There is an ancient Jewish custom to remain awake all night on Shavuot, immersed in Torah study.[1] It is explained that doing so serves to remedy the behavior of the Jewish people who were all fast asleep as God was about to reveal the Torah. Another reason for this custom is based on the teaching that the Torah is compared to a bride and the Jewish people, her groom. Staying awake all night immersed in Torah study symbolically parallels the bridal preparations for a wedding. The wedding, in this context, is the holiday of Shavuot which celebrates the receiving of the Torah.[2] One should remain awake at least until the crack of dawn, which was when the Torah was actually given. One whose concentration in the morning prayers would be adversely affected by staying up all night should not do so.[3]

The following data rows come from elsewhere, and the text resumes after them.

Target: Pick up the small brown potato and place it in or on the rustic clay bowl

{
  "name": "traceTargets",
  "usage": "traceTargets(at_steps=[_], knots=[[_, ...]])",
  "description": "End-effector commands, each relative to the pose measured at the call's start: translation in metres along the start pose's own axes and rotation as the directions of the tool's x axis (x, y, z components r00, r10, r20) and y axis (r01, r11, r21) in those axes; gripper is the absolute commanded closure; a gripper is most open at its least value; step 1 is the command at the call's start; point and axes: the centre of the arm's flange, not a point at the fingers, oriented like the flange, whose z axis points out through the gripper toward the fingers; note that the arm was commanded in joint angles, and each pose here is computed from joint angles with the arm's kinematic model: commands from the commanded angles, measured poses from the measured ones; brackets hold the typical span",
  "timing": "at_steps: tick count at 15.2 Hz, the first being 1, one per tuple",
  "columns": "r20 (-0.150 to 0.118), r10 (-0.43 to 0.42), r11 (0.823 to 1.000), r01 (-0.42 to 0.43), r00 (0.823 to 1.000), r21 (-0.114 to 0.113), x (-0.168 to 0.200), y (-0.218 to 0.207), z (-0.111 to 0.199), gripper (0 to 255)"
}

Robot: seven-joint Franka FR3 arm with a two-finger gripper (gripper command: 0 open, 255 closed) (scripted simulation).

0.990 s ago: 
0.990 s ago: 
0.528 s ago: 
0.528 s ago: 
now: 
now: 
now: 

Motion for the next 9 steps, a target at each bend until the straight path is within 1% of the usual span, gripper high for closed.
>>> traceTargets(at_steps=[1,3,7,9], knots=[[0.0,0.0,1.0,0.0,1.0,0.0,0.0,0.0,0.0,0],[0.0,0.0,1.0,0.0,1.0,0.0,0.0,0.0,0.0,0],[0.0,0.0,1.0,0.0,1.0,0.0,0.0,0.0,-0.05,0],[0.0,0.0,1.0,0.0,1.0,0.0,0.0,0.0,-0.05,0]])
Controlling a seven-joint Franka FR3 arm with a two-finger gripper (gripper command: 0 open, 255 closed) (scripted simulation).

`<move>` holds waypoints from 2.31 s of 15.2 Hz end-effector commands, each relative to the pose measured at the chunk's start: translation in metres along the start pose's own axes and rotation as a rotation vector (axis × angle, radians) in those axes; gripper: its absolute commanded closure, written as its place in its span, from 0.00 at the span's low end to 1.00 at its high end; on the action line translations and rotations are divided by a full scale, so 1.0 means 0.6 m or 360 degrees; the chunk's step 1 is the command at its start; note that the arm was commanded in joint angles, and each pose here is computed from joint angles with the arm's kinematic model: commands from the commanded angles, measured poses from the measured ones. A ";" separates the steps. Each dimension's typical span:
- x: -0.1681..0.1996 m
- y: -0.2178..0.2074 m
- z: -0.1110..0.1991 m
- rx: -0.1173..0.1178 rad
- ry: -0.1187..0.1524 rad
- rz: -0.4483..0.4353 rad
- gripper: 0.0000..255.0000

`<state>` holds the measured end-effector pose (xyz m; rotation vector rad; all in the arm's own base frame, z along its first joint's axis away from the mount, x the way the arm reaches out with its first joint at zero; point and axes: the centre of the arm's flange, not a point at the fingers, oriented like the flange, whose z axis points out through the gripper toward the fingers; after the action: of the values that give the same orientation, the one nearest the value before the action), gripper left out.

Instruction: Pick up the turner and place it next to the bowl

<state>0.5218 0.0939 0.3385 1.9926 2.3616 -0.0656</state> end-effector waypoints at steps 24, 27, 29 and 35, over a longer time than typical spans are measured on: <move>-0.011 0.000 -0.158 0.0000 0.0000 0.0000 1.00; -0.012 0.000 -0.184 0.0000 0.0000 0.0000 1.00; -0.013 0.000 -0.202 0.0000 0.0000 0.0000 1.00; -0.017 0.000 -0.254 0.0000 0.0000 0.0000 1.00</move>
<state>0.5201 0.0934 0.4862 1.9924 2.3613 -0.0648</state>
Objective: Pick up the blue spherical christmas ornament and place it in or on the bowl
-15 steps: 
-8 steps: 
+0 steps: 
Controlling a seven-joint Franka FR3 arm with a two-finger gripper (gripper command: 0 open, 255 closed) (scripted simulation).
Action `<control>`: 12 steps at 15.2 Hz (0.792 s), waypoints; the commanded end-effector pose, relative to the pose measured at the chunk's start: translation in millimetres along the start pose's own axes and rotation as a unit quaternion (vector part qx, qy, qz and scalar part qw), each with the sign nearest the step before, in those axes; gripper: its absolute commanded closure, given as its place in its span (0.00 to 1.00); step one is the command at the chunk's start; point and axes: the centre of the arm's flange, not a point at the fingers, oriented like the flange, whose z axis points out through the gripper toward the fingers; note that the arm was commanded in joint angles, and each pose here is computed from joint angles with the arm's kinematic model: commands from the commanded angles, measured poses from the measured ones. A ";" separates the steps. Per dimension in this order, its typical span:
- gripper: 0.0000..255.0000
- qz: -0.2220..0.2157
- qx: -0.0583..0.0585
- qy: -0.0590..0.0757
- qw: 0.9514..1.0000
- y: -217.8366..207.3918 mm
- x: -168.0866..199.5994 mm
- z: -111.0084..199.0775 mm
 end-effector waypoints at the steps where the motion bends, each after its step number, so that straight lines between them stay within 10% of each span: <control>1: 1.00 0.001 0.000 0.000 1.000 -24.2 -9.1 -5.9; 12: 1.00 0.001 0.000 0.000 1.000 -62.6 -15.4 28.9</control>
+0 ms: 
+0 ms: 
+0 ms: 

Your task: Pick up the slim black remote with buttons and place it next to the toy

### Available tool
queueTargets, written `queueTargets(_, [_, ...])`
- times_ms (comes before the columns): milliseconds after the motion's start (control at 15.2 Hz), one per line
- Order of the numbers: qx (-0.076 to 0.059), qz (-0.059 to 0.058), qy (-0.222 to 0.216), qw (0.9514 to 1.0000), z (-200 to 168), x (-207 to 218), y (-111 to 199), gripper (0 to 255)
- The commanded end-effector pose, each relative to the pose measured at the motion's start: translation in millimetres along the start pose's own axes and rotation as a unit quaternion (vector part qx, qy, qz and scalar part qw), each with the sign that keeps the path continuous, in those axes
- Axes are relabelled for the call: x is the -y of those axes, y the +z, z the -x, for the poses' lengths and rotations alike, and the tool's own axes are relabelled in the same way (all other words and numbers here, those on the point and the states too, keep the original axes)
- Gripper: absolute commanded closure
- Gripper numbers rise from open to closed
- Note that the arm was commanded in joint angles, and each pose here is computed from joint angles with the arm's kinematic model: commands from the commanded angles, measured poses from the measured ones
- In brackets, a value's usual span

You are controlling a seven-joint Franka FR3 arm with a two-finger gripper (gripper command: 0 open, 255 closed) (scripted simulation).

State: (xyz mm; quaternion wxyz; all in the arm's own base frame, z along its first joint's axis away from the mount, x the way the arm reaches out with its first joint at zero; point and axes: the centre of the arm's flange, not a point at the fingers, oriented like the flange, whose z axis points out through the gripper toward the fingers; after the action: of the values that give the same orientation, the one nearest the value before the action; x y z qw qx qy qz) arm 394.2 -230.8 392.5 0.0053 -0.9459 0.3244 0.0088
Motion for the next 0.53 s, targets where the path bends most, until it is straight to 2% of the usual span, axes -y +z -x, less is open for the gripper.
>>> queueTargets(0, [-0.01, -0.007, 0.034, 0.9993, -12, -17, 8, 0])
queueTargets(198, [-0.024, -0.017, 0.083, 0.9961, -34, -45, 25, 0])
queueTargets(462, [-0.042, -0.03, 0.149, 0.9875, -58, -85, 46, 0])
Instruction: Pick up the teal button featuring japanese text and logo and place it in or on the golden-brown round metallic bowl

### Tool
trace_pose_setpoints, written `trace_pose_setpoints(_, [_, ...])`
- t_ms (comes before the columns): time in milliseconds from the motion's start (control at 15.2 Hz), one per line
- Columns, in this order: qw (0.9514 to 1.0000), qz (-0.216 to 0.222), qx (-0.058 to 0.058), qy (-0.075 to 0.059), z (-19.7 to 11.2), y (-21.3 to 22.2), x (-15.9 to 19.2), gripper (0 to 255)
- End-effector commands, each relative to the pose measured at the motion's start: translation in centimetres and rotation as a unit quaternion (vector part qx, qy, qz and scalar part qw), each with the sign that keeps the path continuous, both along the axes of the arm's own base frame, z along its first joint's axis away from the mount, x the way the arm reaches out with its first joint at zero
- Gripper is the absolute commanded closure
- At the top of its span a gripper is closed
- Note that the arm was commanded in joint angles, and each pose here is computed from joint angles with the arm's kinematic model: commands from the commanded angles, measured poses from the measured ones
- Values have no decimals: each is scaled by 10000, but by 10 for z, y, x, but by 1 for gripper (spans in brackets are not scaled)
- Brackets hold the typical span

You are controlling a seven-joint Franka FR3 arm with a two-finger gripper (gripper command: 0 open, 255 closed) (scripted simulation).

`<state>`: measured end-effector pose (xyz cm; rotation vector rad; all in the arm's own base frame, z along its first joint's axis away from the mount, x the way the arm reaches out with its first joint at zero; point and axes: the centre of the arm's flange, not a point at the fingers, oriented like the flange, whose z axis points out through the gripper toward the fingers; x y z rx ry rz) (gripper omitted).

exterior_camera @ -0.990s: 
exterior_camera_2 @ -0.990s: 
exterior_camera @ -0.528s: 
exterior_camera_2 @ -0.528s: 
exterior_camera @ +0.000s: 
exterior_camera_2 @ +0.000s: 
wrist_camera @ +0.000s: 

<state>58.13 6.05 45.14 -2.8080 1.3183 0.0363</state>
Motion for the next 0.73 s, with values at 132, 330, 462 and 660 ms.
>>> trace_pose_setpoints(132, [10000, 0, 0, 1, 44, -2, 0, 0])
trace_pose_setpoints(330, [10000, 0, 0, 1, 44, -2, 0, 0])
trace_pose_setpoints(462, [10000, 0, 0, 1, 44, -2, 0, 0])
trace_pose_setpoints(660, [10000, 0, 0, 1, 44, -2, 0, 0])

Among the more popular texts for study on Shavuot night is the Tikkun Leil Shavuot. The Tikkun Leil Shavuot is a work which contains excerpts from all twenty-four books of the Tanach and all sixty-three tractates of the Mishna, as well as other rabbinical works. This arrangement is intended to afford all Jews a taste of the entire body of Torah literature on Shavuot. One who reads the Tikkun Leil Shavuot is considered to have studied both the entire Written and Oral Torah.[4] One who fears that one will not be able to complete the Tikkun during the allotted time on Shavuot night should start reading it earlier in the day.[5] So too, one who was unable to complete the Tikkun at night should do so during the day and even in the day(s) following Shavuot.[6] Interestingly enough, there are authorities who say that one should avoid studying Mishna on Shavuot night[7], while there are others who argue that one’s primary study should, in fact, be within the realm of the Oral Torah.[8]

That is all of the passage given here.